The most conservative goal of the Donald Trump Administration estimated that 20 million people vaccinated by the end of this year.

President-elect Joe Biden has warned that at this rate “it will take years, not months,” to protect the entire country. The United States exceeds 20.1 million confirmed cases, with about 350,000 deaths, according to data from Johns Hopkins University, which means that the number of infections has doubled in less than two months, when it stood at 10 million.

One of the factors that explains the slow distribution is that each state decides how to register residents, how to prioritize them, how to set up immunization centers and how to stock up on the necessary workers.

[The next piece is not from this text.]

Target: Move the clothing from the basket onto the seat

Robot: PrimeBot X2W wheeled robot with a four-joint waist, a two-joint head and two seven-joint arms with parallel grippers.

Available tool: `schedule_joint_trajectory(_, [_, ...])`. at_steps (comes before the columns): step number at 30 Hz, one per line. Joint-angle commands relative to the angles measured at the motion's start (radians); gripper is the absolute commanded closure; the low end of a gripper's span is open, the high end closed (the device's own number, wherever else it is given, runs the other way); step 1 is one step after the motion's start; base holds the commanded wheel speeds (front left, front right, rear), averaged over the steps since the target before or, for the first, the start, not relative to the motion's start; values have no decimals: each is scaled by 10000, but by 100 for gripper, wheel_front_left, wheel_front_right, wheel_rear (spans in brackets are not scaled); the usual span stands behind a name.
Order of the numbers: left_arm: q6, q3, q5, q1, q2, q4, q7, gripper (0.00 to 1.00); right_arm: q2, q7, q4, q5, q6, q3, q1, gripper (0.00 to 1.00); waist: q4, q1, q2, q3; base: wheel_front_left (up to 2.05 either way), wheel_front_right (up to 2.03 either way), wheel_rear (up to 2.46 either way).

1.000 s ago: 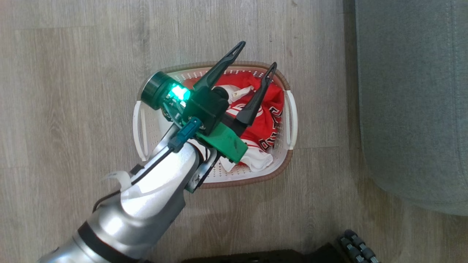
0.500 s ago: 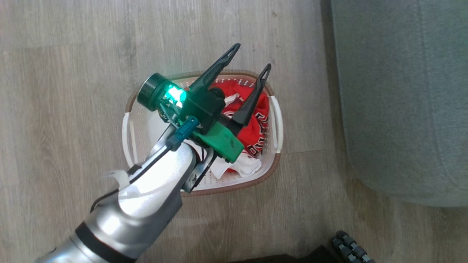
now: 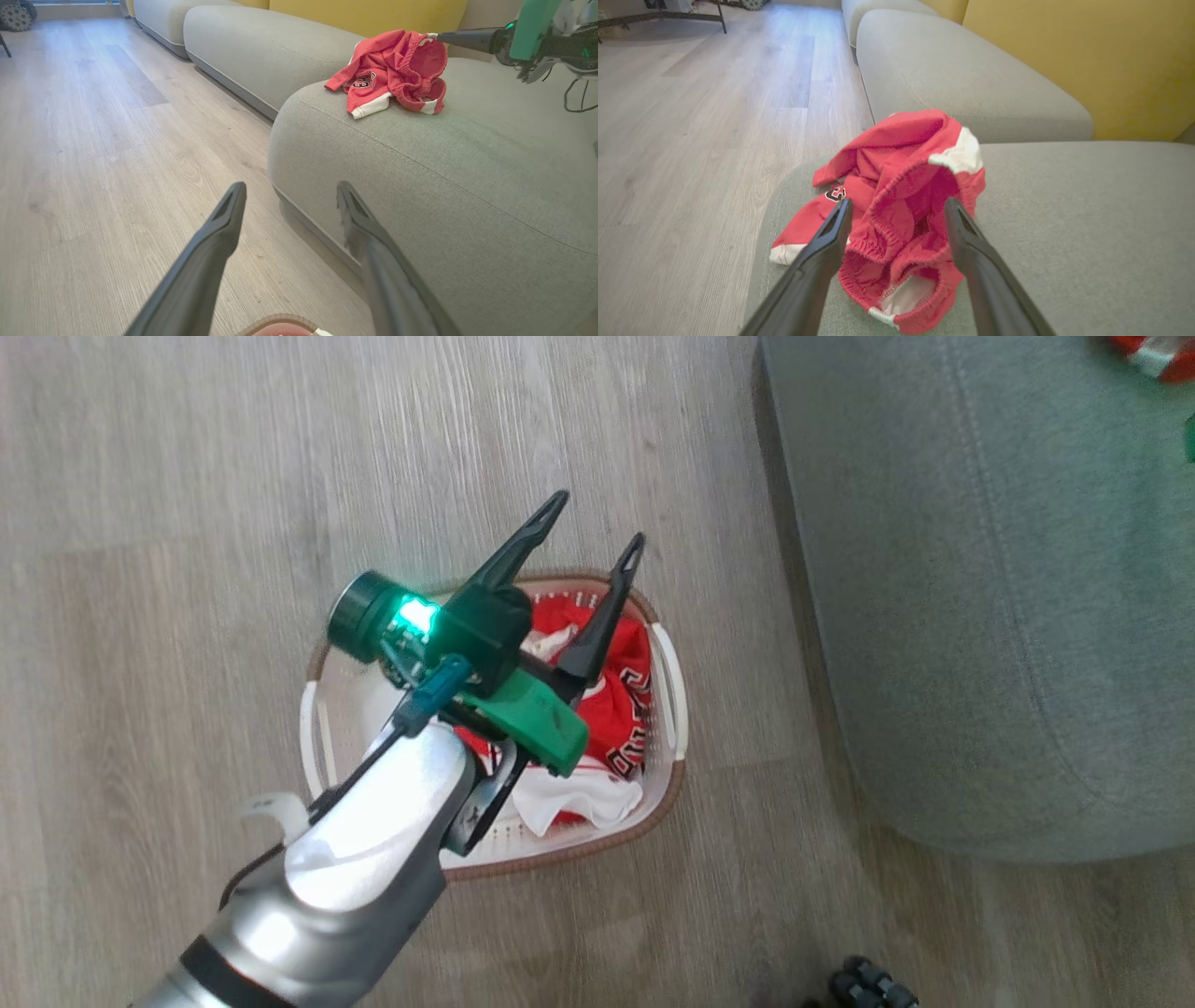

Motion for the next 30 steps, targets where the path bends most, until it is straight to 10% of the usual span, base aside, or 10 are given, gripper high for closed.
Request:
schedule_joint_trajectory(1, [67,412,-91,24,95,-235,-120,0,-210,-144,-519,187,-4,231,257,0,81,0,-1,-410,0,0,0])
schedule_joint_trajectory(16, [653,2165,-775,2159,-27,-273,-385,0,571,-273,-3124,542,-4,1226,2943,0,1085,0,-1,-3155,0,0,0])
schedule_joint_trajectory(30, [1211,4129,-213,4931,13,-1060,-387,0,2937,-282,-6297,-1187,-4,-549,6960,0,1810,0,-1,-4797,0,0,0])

Some hospitals immunize medical staff and other priority groups in alphabetical order, and others use more complex systems.

There are also territories such as Maryland, where the state medical society has warned that health departments "have not yet announced a schedule or details" on the vaccination process. Trump highlights the responsibility of state authorities in the distribution of vaccines, once the federal government had distributed them to the centers they designated.

But the governors complain that they do not have enough federal funds to face the macro operation, while the health workers continue to face the uncontrolled wave of new cases, which are already close to 20 million.

The package of funds signed by Trump last Sunday includes 8,000 million dollars to reinforce the distribution of vaccines.

This amount is added to the budget of 18 million destined to manufacture and send the vaccines to the destination points.